#### Exercise objective
Please reproduce the data exactly, excluding any pictures it contains.

#### Dataset section

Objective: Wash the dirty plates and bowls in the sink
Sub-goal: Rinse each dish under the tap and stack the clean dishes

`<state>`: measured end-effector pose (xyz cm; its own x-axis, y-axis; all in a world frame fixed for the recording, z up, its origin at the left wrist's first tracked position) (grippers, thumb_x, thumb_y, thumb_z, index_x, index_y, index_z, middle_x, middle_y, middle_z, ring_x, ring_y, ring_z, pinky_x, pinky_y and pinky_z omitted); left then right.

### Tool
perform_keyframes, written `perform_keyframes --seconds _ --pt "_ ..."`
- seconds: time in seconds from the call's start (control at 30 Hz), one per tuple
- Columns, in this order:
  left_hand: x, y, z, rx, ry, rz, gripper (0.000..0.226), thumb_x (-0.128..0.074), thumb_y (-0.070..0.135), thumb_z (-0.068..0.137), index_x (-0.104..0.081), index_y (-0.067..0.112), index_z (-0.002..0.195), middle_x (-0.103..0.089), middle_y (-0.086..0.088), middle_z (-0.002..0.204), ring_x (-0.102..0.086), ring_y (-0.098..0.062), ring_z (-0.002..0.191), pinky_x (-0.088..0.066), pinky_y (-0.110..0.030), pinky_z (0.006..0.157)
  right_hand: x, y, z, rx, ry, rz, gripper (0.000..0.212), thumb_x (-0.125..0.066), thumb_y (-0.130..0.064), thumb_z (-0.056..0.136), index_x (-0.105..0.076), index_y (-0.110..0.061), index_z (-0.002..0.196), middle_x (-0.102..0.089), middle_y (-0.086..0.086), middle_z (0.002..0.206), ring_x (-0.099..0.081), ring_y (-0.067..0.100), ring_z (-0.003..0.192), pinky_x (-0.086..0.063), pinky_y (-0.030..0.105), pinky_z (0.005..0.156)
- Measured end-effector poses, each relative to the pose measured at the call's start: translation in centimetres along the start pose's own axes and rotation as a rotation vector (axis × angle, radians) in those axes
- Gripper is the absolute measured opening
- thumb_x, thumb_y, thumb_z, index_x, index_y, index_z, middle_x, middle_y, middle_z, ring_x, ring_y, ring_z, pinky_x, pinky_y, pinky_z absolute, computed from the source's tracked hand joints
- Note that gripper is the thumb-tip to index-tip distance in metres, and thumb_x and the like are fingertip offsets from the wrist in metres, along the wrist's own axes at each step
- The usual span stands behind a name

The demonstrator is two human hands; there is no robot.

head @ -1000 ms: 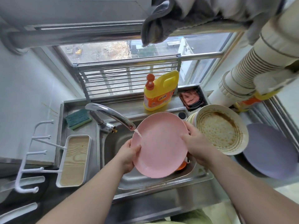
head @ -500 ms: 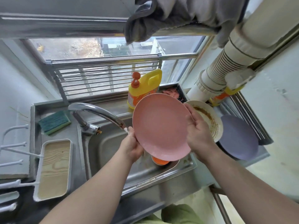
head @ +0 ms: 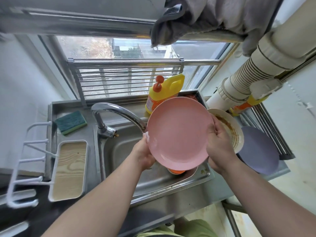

#### Solution below
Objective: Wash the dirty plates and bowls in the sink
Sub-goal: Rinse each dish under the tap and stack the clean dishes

`<state>`: measured end-effector pose (xyz cm; its own x-axis, y-axis; all in a world frame fixed for the recording, z up, its origin at the left wrist's first tracked position) (grippers, thumb_x, thumb_y, thumb_z, index_x, index_y, index_z, middle_x, middle_y, middle_z, ring_x, ring_y, ring_z, pinky_x, pinky_y and pinky_z omitted); left then right.

### Tool
perform_keyframes, written `perform_keyframes --seconds _ --pt "_ ..."`
- seconds: time in seconds from the call's start (control at 30 Hz), one per tuple
- Columns, in this order:
  left_hand: x, y, z, rx, ry, rz, gripper (0.000..0.226), thumb_x (-0.128..0.074), thumb_y (-0.070..0.135), thumb_z (-0.068..0.137), index_x (-0.104..0.081), index_y (-0.067..0.112), index_z (-0.002..0.195), middle_x (-0.103..0.089), middle_y (-0.086..0.088), middle_z (-0.002..0.204), ring_x (-0.102..0.086), ring_y (-0.098..0.062), ring_z (-0.002..0.191), pinky_x (-0.088..0.066), pinky_y (-0.110..0.030), pinky_z (0.006..0.157)
  right_hand: x, y, z, rx, ry, rz, gripper (0.000..0.212), thumb_x (-0.125..0.066), thumb_y (-0.130..0.064), thumb_z (-0.056..0.136), index_x (-0.105..0.076), index_y (-0.110..0.061), index_z (-0.002..0.196), middle_x (-0.102..0.089), middle_y (-0.086..0.086), middle_z (0.002..0.206), ring_x (-0.099..0.081), ring_y (-0.067..0.100), ring_z (-0.003..0.192), pinky_x (-0.086..0.063), pinky_y (-0.030..0.105), pinky_z (0.005..0.156)
- Measured end-effector poses, each relative to the pose measured at the call's start: translation in centimetres along the start pose's own axes and rotation as a rotation vector (axis × angle, radians) in those axes
- Gripper is the absolute measured opening
- thumb_x, thumb_y, thumb_z, index_x, index_y, index_z, middle_x, middle_y, middle_z, ring_x, ring_y, ring_z, pinky_x, pinky_y, pinky_z absolute, computed from the source's tracked hand joints
- Note that gripper is the thumb-tip to index-tip distance in metres, and thumb_x and the like are fingertip offsets from the wrist in metres, along the wrist's own axes at each step
- The usual span stands behind a name

The demonstrator is two human hands; there is no robot.

head @ -1000 ms: 
head @ -500 ms: 
head @ +0 ms: 

The answer to this exercise has been fully stated.